● **Work item**
For each record below, output its text exactly and skip any picture.

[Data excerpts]
════════════════════

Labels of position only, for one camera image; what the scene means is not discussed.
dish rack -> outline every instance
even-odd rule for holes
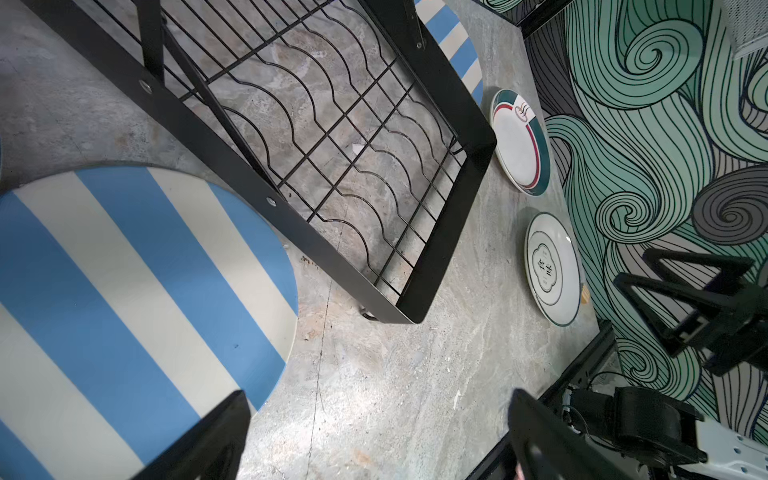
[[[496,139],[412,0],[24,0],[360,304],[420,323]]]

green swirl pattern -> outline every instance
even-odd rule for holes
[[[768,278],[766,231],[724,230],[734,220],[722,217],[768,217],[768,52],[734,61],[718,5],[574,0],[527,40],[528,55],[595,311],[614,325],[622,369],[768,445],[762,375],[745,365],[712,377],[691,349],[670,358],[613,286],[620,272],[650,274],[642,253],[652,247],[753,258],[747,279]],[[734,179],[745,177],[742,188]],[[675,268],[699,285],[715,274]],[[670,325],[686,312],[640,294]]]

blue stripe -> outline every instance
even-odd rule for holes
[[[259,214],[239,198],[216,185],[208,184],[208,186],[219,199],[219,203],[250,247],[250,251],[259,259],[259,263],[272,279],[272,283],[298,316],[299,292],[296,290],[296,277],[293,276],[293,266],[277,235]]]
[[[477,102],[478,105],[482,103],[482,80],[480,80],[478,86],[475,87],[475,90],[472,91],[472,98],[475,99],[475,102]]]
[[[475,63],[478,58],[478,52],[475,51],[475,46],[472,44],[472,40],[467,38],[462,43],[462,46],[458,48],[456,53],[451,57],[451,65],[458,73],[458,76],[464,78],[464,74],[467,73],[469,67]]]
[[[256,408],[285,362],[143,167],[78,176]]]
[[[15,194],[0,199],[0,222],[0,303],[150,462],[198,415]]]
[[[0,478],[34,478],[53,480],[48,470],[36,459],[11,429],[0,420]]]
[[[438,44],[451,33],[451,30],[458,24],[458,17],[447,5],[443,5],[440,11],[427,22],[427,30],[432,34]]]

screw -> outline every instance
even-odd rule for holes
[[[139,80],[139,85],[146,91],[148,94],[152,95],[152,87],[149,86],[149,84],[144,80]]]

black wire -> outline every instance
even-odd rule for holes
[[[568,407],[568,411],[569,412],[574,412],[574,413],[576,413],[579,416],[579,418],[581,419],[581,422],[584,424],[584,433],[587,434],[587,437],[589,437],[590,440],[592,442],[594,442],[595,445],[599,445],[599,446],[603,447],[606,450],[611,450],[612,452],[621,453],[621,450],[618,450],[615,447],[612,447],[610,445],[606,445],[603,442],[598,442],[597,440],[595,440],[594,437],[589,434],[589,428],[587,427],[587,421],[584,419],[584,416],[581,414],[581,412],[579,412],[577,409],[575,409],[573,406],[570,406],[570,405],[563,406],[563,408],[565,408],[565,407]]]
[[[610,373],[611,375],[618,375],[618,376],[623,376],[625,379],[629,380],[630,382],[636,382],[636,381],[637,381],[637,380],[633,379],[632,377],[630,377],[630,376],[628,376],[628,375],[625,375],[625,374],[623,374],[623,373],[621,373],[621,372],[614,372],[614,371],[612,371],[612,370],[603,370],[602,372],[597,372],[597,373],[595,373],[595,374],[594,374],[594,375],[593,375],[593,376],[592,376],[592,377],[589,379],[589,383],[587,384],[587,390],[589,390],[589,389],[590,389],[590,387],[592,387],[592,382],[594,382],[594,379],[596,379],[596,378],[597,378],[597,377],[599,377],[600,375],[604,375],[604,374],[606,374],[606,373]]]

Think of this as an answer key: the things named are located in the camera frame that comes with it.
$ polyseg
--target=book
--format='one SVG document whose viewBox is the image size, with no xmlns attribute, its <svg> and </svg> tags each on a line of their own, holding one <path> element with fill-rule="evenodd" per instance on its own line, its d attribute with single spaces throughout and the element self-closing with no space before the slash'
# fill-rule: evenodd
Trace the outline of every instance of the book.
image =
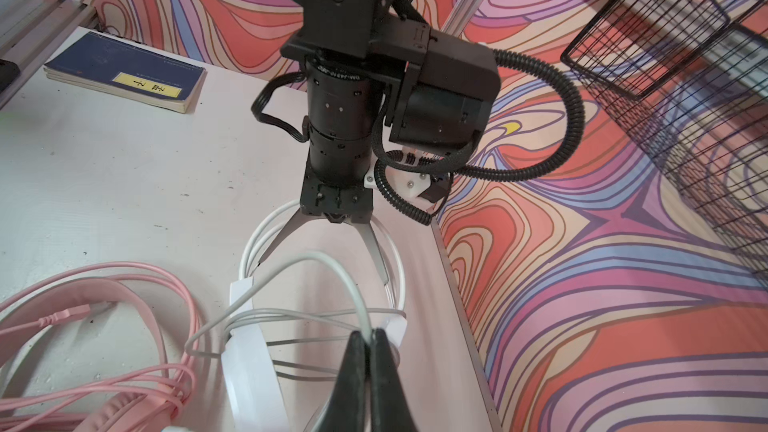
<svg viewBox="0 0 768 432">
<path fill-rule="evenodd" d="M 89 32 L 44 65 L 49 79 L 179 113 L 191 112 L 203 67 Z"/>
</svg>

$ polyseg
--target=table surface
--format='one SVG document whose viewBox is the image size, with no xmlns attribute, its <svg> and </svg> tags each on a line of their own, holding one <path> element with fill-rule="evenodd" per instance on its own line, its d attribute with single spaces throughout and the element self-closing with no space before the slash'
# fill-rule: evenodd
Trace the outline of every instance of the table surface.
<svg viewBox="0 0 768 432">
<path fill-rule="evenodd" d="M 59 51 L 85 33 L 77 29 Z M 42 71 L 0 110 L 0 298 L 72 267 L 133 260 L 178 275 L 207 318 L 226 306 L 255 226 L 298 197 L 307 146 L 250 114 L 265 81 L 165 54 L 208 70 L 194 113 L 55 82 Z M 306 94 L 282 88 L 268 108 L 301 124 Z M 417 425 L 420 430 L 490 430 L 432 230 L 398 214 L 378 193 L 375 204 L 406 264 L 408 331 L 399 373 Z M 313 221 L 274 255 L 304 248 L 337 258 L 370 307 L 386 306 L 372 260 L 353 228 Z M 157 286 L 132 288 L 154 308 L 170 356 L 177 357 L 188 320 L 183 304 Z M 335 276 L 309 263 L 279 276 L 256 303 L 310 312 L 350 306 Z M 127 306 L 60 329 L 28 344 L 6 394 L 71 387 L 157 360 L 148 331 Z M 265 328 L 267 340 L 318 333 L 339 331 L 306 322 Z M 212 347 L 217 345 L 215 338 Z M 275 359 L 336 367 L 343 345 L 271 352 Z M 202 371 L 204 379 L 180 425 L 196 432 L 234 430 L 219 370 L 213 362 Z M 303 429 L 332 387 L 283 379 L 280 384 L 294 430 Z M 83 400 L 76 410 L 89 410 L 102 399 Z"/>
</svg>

════════════════════

● **Response area**
Labels of position only, for one camera image; what the scene means is not discussed.
dish rack -> outline every instance
even-odd rule for holes
[[[496,139],[412,0],[24,0],[360,304],[420,323]]]

green swirl pattern -> outline every instance
even-odd rule for holes
[[[768,278],[766,231],[724,230],[734,220],[722,217],[768,217],[768,52],[734,61],[718,5],[574,0],[527,40],[528,55],[595,311],[614,325],[622,369],[768,445],[762,375],[745,365],[712,377],[691,349],[670,358],[613,286],[620,272],[650,274],[642,253],[652,247],[753,258],[747,279]],[[734,179],[745,177],[742,188]],[[675,268],[699,285],[715,274]],[[670,325],[686,312],[640,294]]]

blue stripe -> outline every instance
even-odd rule for holes
[[[259,214],[239,198],[216,185],[208,184],[208,186],[219,199],[219,203],[250,247],[250,251],[259,259],[259,263],[272,279],[272,283],[298,316],[299,292],[296,290],[296,277],[293,276],[293,266],[277,235]]]
[[[477,102],[478,105],[482,103],[482,80],[480,80],[478,86],[475,87],[475,90],[472,91],[472,98],[475,99],[475,102]]]
[[[475,63],[478,58],[478,52],[475,51],[475,46],[472,44],[472,40],[467,38],[462,43],[462,46],[458,48],[456,53],[451,57],[451,65],[458,73],[458,76],[464,78],[464,74],[467,73],[469,67]]]
[[[256,408],[285,362],[143,167],[78,176]]]
[[[15,194],[0,199],[0,222],[0,303],[150,462],[198,415]]]
[[[0,478],[34,478],[53,480],[48,470],[36,459],[11,429],[0,420]]]
[[[438,44],[451,33],[451,30],[458,24],[458,17],[447,5],[443,5],[440,11],[427,22],[427,30],[432,34]]]

screw -> outline every instance
even-odd rule for holes
[[[139,80],[139,85],[146,91],[148,94],[152,95],[152,87],[149,86],[149,84],[144,80]]]

black wire -> outline every instance
even-odd rule for holes
[[[568,407],[568,411],[569,412],[574,412],[574,413],[576,413],[579,416],[579,418],[581,419],[581,422],[584,424],[584,433],[587,434],[587,437],[589,437],[590,440],[592,442],[594,442],[595,445],[599,445],[599,446],[603,447],[606,450],[611,450],[612,452],[621,453],[621,450],[618,450],[615,447],[612,447],[610,445],[606,445],[603,442],[598,442],[597,440],[595,440],[594,437],[589,434],[589,428],[587,427],[587,421],[584,419],[584,416],[581,414],[581,412],[579,412],[577,409],[575,409],[573,406],[570,406],[570,405],[563,406],[563,408],[565,408],[565,407]]]
[[[610,373],[611,375],[618,375],[618,376],[623,376],[625,379],[629,380],[630,382],[636,382],[636,381],[637,381],[637,380],[633,379],[632,377],[630,377],[630,376],[628,376],[628,375],[625,375],[625,374],[623,374],[623,373],[621,373],[621,372],[614,372],[614,371],[612,371],[612,370],[603,370],[602,372],[597,372],[597,373],[595,373],[595,374],[594,374],[594,375],[593,375],[593,376],[592,376],[592,377],[589,379],[589,383],[587,384],[587,390],[589,390],[589,389],[590,389],[590,387],[592,387],[592,382],[594,382],[594,379],[596,379],[596,378],[597,378],[597,377],[599,377],[600,375],[604,375],[604,374],[606,374],[606,373]]]

Think of this as an answer key: the things named are located in the camera frame that comes with it.
$ polyseg
--target=book
--format='one SVG document whose viewBox is the image size, with no xmlns attribute, its <svg> and </svg> tags each on a line of their own, holding one <path> element with fill-rule="evenodd" per instance on its own line, its d attribute with single spaces throughout and the element self-closing with no space before the slash'
# fill-rule: evenodd
Trace the outline of every instance of the book.
image =
<svg viewBox="0 0 768 432">
<path fill-rule="evenodd" d="M 89 32 L 44 65 L 49 79 L 179 113 L 191 112 L 203 67 Z"/>
</svg>

$ polyseg
--target=table surface
--format='one SVG document whose viewBox is the image size, with no xmlns attribute, its <svg> and </svg> tags each on a line of their own, holding one <path> element with fill-rule="evenodd" per instance on its own line, its d attribute with single spaces throughout and the element self-closing with no space before the slash'
# fill-rule: evenodd
Trace the outline of every instance of the table surface.
<svg viewBox="0 0 768 432">
<path fill-rule="evenodd" d="M 59 51 L 85 33 L 77 29 Z M 42 71 L 0 110 L 0 298 L 72 267 L 133 260 L 178 275 L 207 318 L 226 306 L 255 226 L 298 197 L 307 146 L 250 114 L 265 81 L 165 54 L 208 70 L 194 113 L 55 82 Z M 306 94 L 282 88 L 268 108 L 301 124 Z M 417 425 L 420 430 L 490 430 L 432 230 L 398 214 L 378 193 L 375 204 L 406 264 L 408 331 L 399 373 Z M 313 221 L 274 255 L 304 248 L 337 258 L 370 307 L 386 306 L 372 260 L 353 228 Z M 157 286 L 132 288 L 154 308 L 170 356 L 177 357 L 188 320 L 183 304 Z M 335 276 L 309 263 L 279 276 L 256 303 L 310 312 L 350 306 Z M 127 306 L 60 329 L 28 344 L 6 394 L 71 387 L 157 360 L 148 331 Z M 265 328 L 267 340 L 318 333 L 339 331 L 306 322 Z M 212 347 L 217 345 L 215 338 Z M 275 359 L 336 367 L 343 345 L 271 352 Z M 202 371 L 204 379 L 180 425 L 196 432 L 234 430 L 219 370 L 213 362 Z M 303 429 L 332 387 L 283 379 L 280 384 L 294 430 Z M 83 400 L 76 410 L 89 410 L 102 399 Z"/>
</svg>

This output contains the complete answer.